» **Given records**:
____
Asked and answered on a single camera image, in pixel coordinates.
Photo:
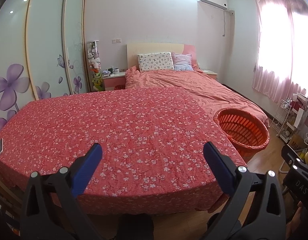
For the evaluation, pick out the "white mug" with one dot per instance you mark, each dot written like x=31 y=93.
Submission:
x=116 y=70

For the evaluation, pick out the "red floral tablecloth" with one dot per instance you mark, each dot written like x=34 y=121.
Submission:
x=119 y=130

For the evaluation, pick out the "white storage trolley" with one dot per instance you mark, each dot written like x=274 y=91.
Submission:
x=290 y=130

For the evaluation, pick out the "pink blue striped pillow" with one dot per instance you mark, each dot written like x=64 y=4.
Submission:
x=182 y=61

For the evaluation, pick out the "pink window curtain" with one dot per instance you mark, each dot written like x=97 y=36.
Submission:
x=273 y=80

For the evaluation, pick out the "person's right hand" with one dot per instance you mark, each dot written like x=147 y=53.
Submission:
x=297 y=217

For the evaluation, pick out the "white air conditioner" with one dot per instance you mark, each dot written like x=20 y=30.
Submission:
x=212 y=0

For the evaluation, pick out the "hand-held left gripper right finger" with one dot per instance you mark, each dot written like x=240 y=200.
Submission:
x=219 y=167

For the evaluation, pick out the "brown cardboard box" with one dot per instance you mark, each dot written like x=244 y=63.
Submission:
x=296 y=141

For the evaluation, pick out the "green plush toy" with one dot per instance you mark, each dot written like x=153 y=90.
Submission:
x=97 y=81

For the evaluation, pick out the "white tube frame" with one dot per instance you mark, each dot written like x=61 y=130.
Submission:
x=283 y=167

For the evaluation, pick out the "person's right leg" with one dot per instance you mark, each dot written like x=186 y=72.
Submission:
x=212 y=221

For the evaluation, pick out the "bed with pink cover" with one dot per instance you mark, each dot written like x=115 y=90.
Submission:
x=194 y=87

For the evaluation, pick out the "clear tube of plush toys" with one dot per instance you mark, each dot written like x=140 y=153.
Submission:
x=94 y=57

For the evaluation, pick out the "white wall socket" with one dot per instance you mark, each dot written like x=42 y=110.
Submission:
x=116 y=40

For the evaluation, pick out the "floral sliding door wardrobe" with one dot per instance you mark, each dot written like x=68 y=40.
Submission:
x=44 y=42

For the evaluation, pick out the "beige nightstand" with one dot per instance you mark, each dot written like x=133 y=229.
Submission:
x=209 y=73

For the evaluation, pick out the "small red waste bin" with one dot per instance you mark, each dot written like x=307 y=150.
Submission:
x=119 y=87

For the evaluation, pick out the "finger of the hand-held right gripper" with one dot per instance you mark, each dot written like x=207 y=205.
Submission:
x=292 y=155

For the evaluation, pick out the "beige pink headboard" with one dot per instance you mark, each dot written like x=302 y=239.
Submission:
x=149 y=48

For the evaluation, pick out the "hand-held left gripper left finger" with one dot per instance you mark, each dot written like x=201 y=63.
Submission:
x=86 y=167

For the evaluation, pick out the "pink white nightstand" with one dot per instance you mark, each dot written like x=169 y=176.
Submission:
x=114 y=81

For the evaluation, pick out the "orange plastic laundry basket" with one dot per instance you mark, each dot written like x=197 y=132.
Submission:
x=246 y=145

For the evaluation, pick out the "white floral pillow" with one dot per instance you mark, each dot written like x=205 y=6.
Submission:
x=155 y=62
____
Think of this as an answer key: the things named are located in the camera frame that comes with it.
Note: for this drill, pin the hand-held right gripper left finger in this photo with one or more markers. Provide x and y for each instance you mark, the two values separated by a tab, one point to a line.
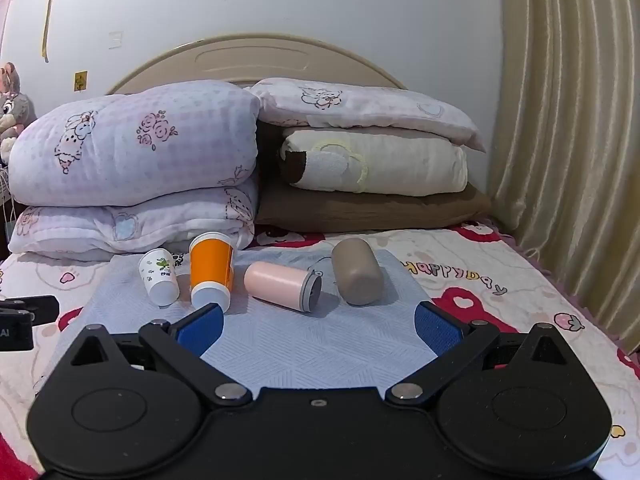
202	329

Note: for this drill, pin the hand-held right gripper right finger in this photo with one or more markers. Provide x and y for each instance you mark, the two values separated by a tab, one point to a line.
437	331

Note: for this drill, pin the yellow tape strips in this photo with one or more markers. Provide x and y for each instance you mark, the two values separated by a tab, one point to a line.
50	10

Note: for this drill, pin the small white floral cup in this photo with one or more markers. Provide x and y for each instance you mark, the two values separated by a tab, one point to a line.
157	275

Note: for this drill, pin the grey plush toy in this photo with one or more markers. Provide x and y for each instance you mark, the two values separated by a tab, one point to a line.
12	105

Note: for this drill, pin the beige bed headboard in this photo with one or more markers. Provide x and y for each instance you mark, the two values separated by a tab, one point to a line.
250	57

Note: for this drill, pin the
____
» **What you are asked to do**: With the line holding "like x=64 y=4." as the first and the line holding "like x=147 y=53." as the last, please transcribe exactly the lines of the material above in that range and nothing else.

» **Written answer**:
For the evaluation, pick out the "pink blue striped pillow" with one dot per instance you mark, each dot written like x=64 y=4.
Submission:
x=182 y=61

For the evaluation, pick out the "pink window curtain" with one dot per instance you mark, each dot written like x=97 y=36.
Submission:
x=273 y=80

For the evaluation, pick out the "person's right hand" with one dot per instance you mark, each dot written like x=147 y=53.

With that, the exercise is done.